Metabolic changes associated with inflammatory processes and immune response can modify protein and AA requirements. Improved knowledge of these processes will provide opportunities for nutritional intervention to sustain growth and animal defense at the same time. The objective of the study was to identify AA whose metabolism is affected by chronic lung inflammation. Six pairs of littermate piglets were selected at 28 d of age on the basis of their BW. After catheterization of the jugular vein, one littermate received complete Freund's adjuvant (CFA) intravenously, whereas its littermate was injected with a sterile saline solution (CON). Piglets within a litter were pair-fed in order to avoid confounding effects of feed intake and inflammation on plasma AA concentrations. Blood samples were taken after an overnight fast and 2 h after the morning meal for 9 d. Rectal temperature, food consumption, weight gain, plasma haptoglobin, and AA concentrations were measured. The CFA injection decreased food intake, and increased body temperature and plasma haptoglobin concentration. Plasma tryptophan, glutamine, proline, glycine, tyrosine, ornithine, total AA concentrations, and the ratio of tryptophan to large neutral AA were less in CFA than in CON (P < 0.05), independent of time and meal.
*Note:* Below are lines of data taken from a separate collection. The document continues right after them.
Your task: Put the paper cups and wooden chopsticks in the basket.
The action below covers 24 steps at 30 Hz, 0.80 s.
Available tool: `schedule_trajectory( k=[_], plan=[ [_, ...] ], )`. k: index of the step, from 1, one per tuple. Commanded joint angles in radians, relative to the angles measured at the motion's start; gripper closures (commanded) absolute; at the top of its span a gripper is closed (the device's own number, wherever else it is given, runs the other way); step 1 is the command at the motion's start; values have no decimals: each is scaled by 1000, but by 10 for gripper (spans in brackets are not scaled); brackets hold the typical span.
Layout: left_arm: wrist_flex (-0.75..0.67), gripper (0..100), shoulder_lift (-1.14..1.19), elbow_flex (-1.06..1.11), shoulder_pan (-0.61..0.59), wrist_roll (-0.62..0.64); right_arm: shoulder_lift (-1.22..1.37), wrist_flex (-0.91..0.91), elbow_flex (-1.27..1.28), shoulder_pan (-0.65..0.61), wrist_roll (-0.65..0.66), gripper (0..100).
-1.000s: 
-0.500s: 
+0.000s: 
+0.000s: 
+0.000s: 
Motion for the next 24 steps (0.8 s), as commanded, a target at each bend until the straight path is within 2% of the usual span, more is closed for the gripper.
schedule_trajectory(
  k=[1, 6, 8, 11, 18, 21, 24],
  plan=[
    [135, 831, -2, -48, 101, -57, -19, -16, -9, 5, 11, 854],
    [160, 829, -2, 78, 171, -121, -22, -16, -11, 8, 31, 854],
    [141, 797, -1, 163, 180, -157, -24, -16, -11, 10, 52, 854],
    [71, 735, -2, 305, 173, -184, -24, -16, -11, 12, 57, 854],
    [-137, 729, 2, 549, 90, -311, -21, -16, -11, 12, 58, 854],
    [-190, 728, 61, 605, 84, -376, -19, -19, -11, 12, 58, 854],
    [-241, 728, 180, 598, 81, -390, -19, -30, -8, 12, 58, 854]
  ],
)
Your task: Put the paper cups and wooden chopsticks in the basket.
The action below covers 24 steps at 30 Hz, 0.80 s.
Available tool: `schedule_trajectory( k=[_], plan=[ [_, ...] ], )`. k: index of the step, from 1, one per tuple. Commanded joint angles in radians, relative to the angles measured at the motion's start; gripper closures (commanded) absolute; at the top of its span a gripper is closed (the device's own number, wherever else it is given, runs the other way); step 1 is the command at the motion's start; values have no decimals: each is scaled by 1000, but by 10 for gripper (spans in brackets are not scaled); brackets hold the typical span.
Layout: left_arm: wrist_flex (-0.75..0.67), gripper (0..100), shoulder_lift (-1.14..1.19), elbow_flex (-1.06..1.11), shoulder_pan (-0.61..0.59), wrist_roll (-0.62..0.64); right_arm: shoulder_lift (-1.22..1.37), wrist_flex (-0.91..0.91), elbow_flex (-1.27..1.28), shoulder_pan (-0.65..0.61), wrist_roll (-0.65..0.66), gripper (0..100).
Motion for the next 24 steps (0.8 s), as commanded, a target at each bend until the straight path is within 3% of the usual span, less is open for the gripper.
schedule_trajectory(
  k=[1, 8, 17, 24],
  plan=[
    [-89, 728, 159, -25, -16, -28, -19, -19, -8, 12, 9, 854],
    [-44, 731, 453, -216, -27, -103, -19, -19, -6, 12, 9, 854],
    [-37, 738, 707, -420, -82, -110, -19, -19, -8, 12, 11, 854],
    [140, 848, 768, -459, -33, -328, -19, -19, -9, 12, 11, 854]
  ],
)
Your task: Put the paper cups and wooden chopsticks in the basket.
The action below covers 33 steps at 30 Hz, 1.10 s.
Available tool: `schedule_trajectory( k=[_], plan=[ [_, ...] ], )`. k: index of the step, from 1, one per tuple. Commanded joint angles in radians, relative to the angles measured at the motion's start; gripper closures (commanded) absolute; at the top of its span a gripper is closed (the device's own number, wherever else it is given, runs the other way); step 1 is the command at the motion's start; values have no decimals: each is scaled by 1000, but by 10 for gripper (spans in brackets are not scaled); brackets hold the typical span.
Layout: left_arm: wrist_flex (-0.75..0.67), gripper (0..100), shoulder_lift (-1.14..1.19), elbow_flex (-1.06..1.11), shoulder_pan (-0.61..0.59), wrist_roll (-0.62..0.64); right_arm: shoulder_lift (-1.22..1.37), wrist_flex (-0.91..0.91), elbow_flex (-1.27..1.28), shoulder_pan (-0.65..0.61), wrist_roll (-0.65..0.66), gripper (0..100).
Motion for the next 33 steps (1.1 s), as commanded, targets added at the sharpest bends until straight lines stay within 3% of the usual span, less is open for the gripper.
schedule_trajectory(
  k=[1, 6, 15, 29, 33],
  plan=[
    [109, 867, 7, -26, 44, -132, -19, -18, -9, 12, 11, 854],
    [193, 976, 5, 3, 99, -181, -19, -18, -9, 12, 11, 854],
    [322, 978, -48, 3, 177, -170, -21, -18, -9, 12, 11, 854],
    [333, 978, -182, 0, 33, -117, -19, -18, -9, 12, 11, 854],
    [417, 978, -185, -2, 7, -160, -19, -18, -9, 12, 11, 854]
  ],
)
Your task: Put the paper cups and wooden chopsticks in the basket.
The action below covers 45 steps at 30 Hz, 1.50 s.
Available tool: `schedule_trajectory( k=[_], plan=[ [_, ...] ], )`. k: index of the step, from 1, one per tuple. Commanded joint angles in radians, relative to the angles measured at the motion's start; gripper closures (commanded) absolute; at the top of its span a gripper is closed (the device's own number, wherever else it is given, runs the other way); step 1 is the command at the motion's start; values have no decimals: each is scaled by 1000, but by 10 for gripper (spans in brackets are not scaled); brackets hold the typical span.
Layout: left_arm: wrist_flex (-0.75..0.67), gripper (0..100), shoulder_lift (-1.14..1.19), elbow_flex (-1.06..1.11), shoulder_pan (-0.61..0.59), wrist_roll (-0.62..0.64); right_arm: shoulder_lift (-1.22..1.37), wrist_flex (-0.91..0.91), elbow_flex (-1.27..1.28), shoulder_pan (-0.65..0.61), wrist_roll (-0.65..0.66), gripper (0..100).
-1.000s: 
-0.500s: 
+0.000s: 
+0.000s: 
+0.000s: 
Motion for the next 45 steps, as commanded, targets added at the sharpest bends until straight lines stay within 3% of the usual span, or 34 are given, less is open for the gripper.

In contrast, plasma histidine concentration was higher (P < 0.05) in CFA than in CON pigs. Plasma serine, arginine, alanine, asparagine, and total AA concentrations were lower in CFA than in CON pigs only in the fed state (P < 0.05). Among essential AA, only plasma tryptophan concentration was lower (P < 0.01) in CFA than in CON pigs in both fasted and fed state. These results show that chronic lung inflammation affects individual AA differently and suggest that the utilization of some AA increased during chronic lung inflammation in pigs. Activation of tryptophan catabolism enzyme indoleamine 2,3-dioxygenase seems a relevant hypothesis to explain the increased tryptophan utilization, although its incorporation in acute-phase proteins and the existence of other catabolic pathways cannot be excluded.